[Stored entries]
━━━━━━
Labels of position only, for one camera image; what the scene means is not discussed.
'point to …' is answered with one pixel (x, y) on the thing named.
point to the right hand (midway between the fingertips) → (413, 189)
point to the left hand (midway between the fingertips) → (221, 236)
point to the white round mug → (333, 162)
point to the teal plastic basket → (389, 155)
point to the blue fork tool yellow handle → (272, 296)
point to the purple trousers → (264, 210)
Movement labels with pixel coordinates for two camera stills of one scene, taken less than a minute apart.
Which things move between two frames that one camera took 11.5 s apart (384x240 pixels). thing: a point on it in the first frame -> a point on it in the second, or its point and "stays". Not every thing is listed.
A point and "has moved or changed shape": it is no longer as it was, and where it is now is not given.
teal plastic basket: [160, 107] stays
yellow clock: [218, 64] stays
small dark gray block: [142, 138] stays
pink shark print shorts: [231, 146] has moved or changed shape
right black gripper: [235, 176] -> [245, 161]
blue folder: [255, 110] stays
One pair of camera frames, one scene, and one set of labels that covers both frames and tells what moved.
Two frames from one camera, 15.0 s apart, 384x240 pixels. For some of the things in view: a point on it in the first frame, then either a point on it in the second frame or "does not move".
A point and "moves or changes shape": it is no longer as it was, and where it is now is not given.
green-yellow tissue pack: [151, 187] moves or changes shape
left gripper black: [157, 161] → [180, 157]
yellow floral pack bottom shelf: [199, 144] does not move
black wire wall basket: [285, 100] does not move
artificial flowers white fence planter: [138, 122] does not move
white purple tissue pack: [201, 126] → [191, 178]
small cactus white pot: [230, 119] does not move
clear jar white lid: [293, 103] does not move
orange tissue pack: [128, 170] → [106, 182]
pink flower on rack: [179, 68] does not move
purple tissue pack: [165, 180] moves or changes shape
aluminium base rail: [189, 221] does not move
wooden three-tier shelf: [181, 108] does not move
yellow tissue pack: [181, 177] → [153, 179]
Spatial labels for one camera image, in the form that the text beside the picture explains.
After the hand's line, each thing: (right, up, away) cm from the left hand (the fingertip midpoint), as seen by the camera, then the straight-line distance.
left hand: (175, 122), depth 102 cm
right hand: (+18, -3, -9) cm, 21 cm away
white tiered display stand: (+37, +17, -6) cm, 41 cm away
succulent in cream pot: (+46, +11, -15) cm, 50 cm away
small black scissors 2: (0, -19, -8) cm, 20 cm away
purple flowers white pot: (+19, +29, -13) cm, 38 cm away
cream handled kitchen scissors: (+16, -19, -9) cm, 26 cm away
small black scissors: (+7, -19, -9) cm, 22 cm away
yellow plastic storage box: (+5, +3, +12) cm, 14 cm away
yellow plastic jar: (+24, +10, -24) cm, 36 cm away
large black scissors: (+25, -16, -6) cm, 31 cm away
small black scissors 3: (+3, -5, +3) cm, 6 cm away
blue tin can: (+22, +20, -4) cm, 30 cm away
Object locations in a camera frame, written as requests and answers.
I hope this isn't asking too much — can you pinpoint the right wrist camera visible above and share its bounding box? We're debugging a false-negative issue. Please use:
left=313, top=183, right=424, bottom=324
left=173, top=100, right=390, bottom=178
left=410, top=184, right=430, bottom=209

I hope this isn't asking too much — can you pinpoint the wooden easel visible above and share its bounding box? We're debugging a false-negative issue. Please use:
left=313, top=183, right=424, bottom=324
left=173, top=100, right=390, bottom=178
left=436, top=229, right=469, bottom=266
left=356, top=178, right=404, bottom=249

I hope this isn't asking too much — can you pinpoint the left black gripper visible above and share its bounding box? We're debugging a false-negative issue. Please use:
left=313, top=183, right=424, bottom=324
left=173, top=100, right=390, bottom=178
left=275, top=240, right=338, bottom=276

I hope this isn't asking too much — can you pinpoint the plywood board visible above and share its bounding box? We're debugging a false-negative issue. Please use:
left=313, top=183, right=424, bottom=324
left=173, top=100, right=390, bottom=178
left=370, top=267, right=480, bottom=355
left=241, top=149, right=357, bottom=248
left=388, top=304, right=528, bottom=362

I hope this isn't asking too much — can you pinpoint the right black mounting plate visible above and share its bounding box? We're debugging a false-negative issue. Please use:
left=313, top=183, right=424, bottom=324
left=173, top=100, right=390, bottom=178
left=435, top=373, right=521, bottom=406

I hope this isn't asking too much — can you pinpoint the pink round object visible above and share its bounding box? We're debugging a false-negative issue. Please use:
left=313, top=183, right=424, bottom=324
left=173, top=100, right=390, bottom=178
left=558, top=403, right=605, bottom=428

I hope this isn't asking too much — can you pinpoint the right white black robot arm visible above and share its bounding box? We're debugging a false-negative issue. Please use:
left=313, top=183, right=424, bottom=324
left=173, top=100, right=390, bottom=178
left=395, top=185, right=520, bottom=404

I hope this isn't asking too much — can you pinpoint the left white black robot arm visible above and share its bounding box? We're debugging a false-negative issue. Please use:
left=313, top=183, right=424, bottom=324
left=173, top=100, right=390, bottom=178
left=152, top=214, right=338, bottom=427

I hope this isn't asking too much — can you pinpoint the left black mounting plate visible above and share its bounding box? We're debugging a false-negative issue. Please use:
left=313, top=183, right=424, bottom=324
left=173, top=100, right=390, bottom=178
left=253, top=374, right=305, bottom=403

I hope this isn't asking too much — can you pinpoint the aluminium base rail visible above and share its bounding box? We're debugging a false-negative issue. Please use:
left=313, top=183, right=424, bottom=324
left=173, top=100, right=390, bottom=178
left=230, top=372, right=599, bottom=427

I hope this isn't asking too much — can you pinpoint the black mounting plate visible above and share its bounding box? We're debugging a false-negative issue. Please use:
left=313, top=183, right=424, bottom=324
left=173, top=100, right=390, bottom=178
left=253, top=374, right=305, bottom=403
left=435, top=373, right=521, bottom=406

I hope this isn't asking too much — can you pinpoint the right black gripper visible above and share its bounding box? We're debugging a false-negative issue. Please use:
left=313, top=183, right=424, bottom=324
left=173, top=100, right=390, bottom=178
━━━━━━
- **PROBLEM TO SOLVE**
In the data above, copy every line where the string "yellow" appears.

- **ANSWER SPACE**
point to the blue fork tool yellow handle → (272, 296)
yellow clock: [218, 64] stays
green-yellow tissue pack: [151, 187] moves or changes shape
yellow floral pack bottom shelf: [199, 144] does not move
yellow tissue pack: [181, 177] → [153, 179]
yellow plastic storage box: (+5, +3, +12) cm, 14 cm away
yellow plastic jar: (+24, +10, -24) cm, 36 cm away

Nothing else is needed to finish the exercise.